Adams turned doodles on his cubicle whiteboard at Pacific Bell into Dilbert, launched in 1989 and eventually running in more than 2,000 papers. The strip's deadpan take on corporate fads, jargon, and bad bosses helped define 1990s office culture, spawning books like The Dilbert Principle, an animated series, and a flood of merchandise, the Washington Post reports. He liked to say his success was built on failure, citing a Dilberito food line that made people "very gassy" and a money-losing restaurant as evidence he embodied his own theory that the least suited often land in charge.
Over time, Adams became better known for online provocation than office satire. He questioned Holocaust death tolls on his blog, wrote about men's rights in language critics called demeaning to women, and reinvented himself as a commentator on persuasion and politics, predicting Trump's 2016 win and later visiting the White House. "He was a fantastic guy, who liked and respected me when it wasn't fashionable to do so," Trump said Tuesday on Truth Social, calling Adams "the Great Influencer." "He bravely fought a long battle against a terrible disease," Trump said. "My condolences go out to his family, and all of his many friends and listeners."

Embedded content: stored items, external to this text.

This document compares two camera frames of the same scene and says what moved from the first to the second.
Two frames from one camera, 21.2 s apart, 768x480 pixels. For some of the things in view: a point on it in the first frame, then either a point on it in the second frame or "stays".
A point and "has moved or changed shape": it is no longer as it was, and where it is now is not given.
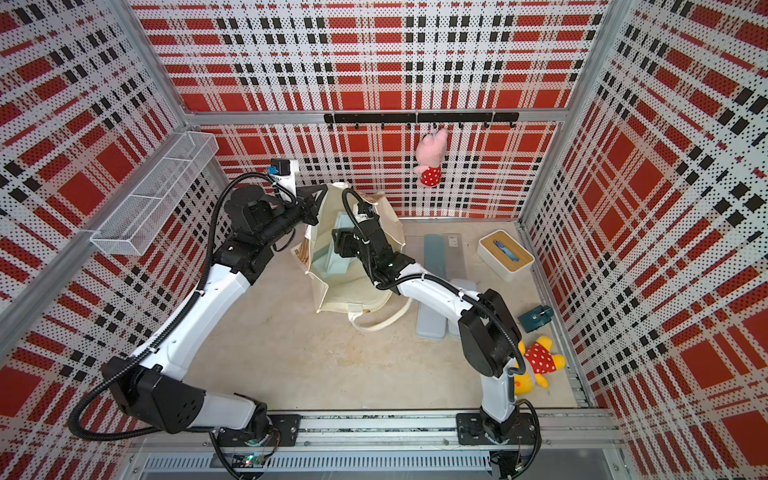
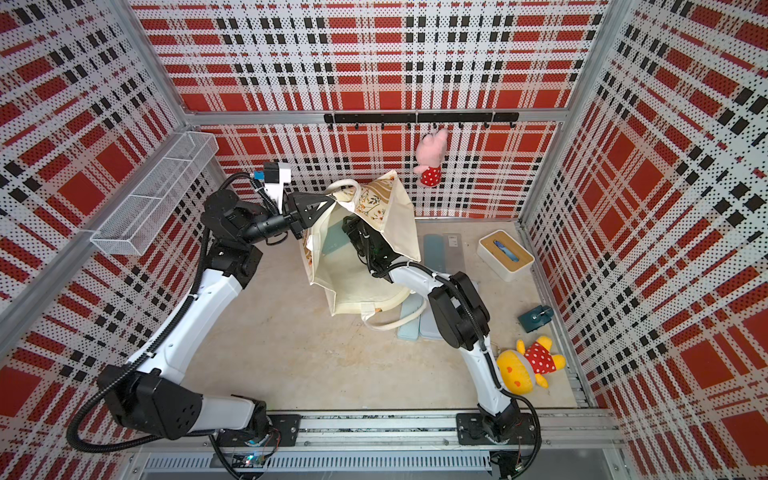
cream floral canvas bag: [342, 283] has moved or changed shape
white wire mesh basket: [133, 224] stays
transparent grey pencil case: [454, 256] stays
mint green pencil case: [336, 264] -> [410, 330]
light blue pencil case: [429, 323] stays
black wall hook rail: [423, 117] stays
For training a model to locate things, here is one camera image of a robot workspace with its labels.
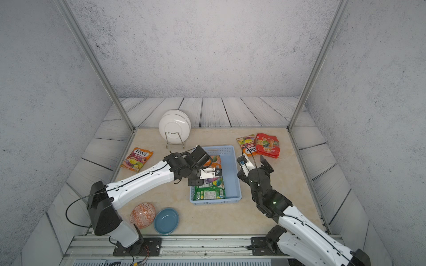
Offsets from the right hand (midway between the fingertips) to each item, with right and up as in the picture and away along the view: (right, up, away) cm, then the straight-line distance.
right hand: (256, 161), depth 75 cm
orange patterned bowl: (-54, -27, +7) cm, 61 cm away
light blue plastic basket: (-10, -17, +17) cm, 26 cm away
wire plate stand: (-44, +7, +34) cm, 56 cm away
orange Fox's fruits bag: (+3, +7, +35) cm, 36 cm away
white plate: (-43, +18, +27) cm, 54 cm away
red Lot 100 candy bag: (+14, +6, +29) cm, 33 cm away
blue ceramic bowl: (-42, -30, +6) cm, 52 cm away
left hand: (-24, -7, +4) cm, 25 cm away
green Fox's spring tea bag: (-20, -16, +12) cm, 28 cm away
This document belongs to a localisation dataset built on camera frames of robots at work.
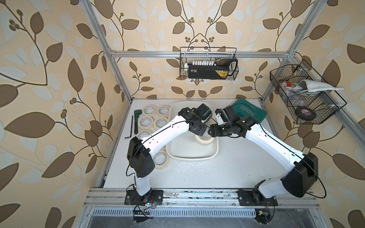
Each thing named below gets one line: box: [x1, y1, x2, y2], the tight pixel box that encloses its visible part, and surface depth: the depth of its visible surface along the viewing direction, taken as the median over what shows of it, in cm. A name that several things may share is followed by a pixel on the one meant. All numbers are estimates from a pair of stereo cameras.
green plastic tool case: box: [230, 97, 268, 123], surface depth 110 cm
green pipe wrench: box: [134, 109, 143, 135], surface depth 110 cm
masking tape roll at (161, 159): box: [153, 149, 171, 171], surface depth 88 cm
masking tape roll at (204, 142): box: [194, 134, 215, 146], surface depth 78 cm
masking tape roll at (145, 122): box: [137, 115, 154, 131], surface depth 107 cm
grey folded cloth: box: [285, 79, 345, 94], surface depth 64 cm
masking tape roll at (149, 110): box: [142, 104, 157, 117], surface depth 114 cm
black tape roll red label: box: [295, 106, 317, 122], surface depth 73 cm
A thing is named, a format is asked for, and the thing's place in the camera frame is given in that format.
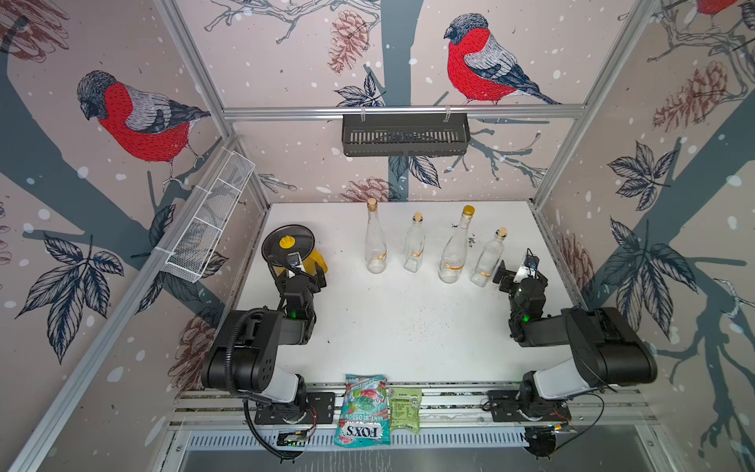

Born in 1957 in Windham, NY, Adams studied economics after earning low marks in a college drawing class and worked as a banker and engineer while honing his cartooning at 4am before work. He was twice married and divorced. Late in life, he argued his legacy would rest less on Dilbert than on two philosophical novellas, God's Debris and The Religion War, the latter featuring a wall encircling and wiping out fundamentalist extremists—a plot he described as a prediction rather than an endorsement. In the statement his ex-wife shared, he said he had become a Christian as a last-minute roll of the dice, NBC News reports. "I'm not a believer but I have to admit the risk-reward calculation for doing so looks attractive. So here I go," he said, adding: "The part about me being a believer should be quickly resolved if I wake up in heaven."